Team Managers

Team Managers

Team make up

  • Teams usually consist of 8 - 12 riders from novice up, who are willing to train up to the standard required for the ride itself. The team then needs to divide up into sub groups of generally 2-4 riders of similar ability who relay with the other sub-groups in the team for a distance of 20 to 30 kms at a time.
     
  • It is expected that teams follow the correct rules of relay - just like passing the baton, as one group arrives, the next group then leaves. This provides the challenge for the team to complete the event as close to 24 hours as possible.
     
  • In choosing your team, it is often good to enlist someone with a large community, work or social network, e.g. CEO, DON, Councillor, school teacher, business person, etc. They may be an unlikely cyclist to begin with, but with some training, they can be a very good member and can help to raise the team's profile for publicity and fundraising purposes.
     
  • It is recommended that each team appoint someone for each of the following roles:
    - team management
    - support crew
    - fund raising.
    This enables the M2M co-ordinator to more easily assist and support your team in these areas.

Team management

  • Teams should develop a good rapport, and where possible consist of people who can train together at least once a week. They may have a common interest, eg sports club or work mates.
     
  • Above all, remember this ride is a challenge; do not leapfrog your team. This behaviour only cheats your sponsors and destroys your team morale.
     
  • Don't hesitate to ask the M2M Co-ordinator, a competitive cyclist or someone who has done this ride before for help with your training, bike set-up, food, clothing, etc.
  • Medical units will be strategically placed throughout the ride, but it is advised for all teams to carry their own First Aid equipment.

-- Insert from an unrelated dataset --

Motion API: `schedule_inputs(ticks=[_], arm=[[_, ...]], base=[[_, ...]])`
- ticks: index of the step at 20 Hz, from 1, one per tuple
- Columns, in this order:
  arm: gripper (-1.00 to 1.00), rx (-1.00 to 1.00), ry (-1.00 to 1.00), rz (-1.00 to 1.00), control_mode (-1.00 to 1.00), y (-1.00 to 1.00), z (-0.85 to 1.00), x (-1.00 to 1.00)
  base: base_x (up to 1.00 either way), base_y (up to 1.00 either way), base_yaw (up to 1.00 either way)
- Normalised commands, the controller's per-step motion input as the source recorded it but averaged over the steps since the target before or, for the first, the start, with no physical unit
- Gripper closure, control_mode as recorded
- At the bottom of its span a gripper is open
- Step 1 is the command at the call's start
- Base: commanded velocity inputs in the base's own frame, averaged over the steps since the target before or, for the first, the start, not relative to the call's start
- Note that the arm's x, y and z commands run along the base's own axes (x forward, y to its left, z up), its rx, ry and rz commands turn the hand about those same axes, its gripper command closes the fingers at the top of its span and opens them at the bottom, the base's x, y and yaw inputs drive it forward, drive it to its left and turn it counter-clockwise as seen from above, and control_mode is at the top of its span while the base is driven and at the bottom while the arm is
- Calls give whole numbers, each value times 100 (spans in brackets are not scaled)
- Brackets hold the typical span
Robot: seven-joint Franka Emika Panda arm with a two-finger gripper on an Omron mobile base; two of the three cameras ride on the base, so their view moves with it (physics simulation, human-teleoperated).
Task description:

Team management on the road

  • Do not waste time on changeovers. Teams should not have too many riders on the road at the one time, to ensure riders get enough rest before they do their next stint. You need riders to pace with, but you can join into a bunch with other teams of similar ability, so, 2 to 3 riders at a time means that your team does not have to changeover as often, thereby conserving energy.
     
  • Riders usually ride in pairs, so that they are on the bike for example, 1 hour, followed by 3 hours off, for a team of 8. A team of six would need to be a little stronger so that they can ride for 1 hour and have 2 hours off. A team of four would need to ride one at a time for an hour, resting for 3 hours, unless they were very fit, in which case they could ride in pairs, 1 hour on and 1 hour off.
     
  • Riding 1 hour on and 3 hours off would mean each rider would cover approximately 130kms out of the full 520km ride. If there are stronger riders in the team, they may elect to do longer relays, giving weaker riders a longer rest. No set distance is laid down for relaying, and change overs may be altered to suit the location of towns, wayside stops and riders' ability, but 20 to 30 kilometres is generally a comfortable distance for each riding stint.